Tien stukken, verdeeld over twee kloeke boekdelen, vormen minder een representatieve anthologie van het 19e-eeuwse drama in Groot-Brittannië dan wel illustratie bij een schitterende introductiesynthese door de specialist M.R. Booth. Het gaat uiteraard helemaal niet om literatuur, maar om elementair-emotionele speelteksten. Ver van een esthetisch criterium voorop te zetten, haalt S. de sociologische basis van het theaterpubliek naar voren. In de 19e eeuw wordt de schouwburg nog gevuld met het brede volkspubliek en wat die gave mensen zonder eruditie en zonder culturele extrabehoeften wensen, is sentiment, in de fundamentele zin van herkenbare doorsnee die tot exemplarisme is uitgegroeid. S. analyseert deze strekkingen in hun chronologische opeenvolging, in hun generatie-aflossing, in hun evolutie van arbeidersmilieu naar versnobte salonsfeer en voor elk van deze lagen volgt er prompt een voorbeeld: The Miller And His Men (I. Pocock, 1813) voor het Gothic drama (spelonken, rovers, storm, schietpartijen, voorbeeldige heldin, moedige held), Virginius (A.S. Knowles, 1820) voor de ‘legitimate tragedy’ (5-bedrijvige navolging van het klassicistische drama maar mét de melodramatische kenmerken in de thematiek), Black-Eyed Susan (D. Jerrold, 1829) voor het ‘nautical drama’ (zeemansromantisme), The Factory Lad (J. Walker, 1832) voor het arbeidersdrama (tegenstelling arm-rijk, arbeidsconflict, grove emotie), Richelieu (E. Bulwer-Lytton, 1839) voor het actueel-historische drama, The Corsican Brothers (D. Boucicault, 1852) voor de tragische romance, The Ticket-of-Leave Man (T. Taylor, 1863) voor het sociaal-burgerlijke drama (vervolgde onschuld mét thrillertrekjes), The Shaughraun (D. Boucicault, 1874) voor het Ierse stuk (lieve onschuld en folklore plus sociaal
protest in rustige toonaard), The Second Mrs. Tanqueray (A.W. Pinero, 1893) en Mrs. Dane's Defense (H.A. Jones, 1900) voor het burgerlijke salondrama met Ibseninvloed, deze laatste als duidelijke (thematische) voorloper van G.B. Shaw. Historische tekeningen en foto's roepen de originele sfeer op. Voor elk stuk is er een kenmerkende inleiding. Als verzameling voorbeeldig, zij het vrij prijzig.
C. Tindemans
| |
Ronald Hayman
Robert Bolt
88 pp..
John Whiting
98 pp..
Heinemann Educational Books, London, 1969, geïll., elk 7/6.

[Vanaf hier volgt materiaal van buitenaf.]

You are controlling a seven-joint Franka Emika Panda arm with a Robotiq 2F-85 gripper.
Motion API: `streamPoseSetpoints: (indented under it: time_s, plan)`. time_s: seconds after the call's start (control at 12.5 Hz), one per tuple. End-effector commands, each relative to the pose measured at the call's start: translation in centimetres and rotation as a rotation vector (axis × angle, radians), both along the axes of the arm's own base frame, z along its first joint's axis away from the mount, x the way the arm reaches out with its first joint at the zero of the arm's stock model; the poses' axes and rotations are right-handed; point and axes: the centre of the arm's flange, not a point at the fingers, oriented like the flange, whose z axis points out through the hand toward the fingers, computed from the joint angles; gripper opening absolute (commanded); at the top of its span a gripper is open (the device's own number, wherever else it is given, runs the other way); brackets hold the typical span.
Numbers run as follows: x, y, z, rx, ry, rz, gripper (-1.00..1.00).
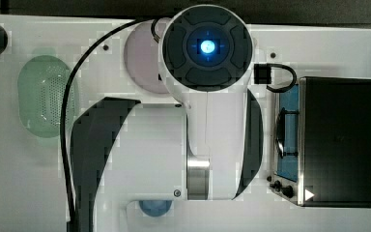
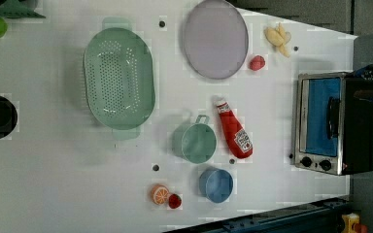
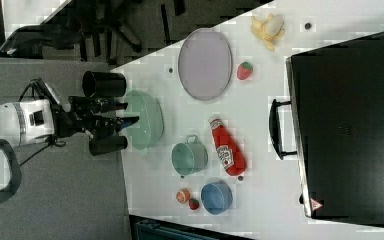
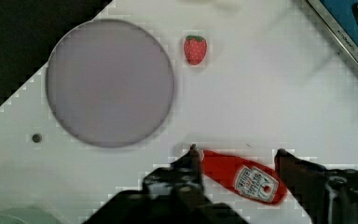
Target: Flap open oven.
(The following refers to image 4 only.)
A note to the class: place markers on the red toy strawberry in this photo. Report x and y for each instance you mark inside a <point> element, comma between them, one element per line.
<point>195,49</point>

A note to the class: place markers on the red ketchup bottle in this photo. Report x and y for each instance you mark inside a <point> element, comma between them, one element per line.
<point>248,179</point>

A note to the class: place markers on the green cup with handle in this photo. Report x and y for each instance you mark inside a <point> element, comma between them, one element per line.
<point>30,215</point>

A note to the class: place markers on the round grey plate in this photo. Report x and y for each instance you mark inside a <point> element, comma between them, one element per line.
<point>109,83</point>

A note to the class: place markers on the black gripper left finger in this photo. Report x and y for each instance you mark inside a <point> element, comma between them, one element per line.
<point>178,187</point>

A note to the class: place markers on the toaster oven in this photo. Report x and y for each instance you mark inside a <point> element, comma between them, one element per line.
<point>340,17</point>

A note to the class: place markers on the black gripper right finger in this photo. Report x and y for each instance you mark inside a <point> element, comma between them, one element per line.
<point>329,196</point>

De korte lengtedoorsnede van R. Bolt is methodisch opvallend. S. start met een biografisch interview met de toneelauteur, bespreekt daarna de 6 totnogtoe opgevoerde stukken en heeft dan een nieuw interview over de voorafgaande analyses, wat uitloopt op een uitzonderlijk revelerend gesprek. S.'s eigen analyse is op chronologische vooruitgang en verklaring gebaseerd, maar ondertussen behandelt hij vrij vlot alle structurele, dramaturgische en thematische probleempjes die zich aandienen. Keurige informatie met altijd een eigen toon. Over J. Whiting moet hij anders schrijven, alleen al omdat de overleden auteur voor een interview niet meer beschikbaar is. S. bespreekt de 8 stukken volgens de vorige methode en rondt af met een nogal boosaardig steekspel met K. Tynan wiens marxistische obsessie hem belette de intrinsiek-tragische reliëfs in Whitings levensvisie naar behoren te onderscheiden en dus te waarderen. Ook hier is S. verantwoordelijk voor informatieve belichting van de meest degelijke aard.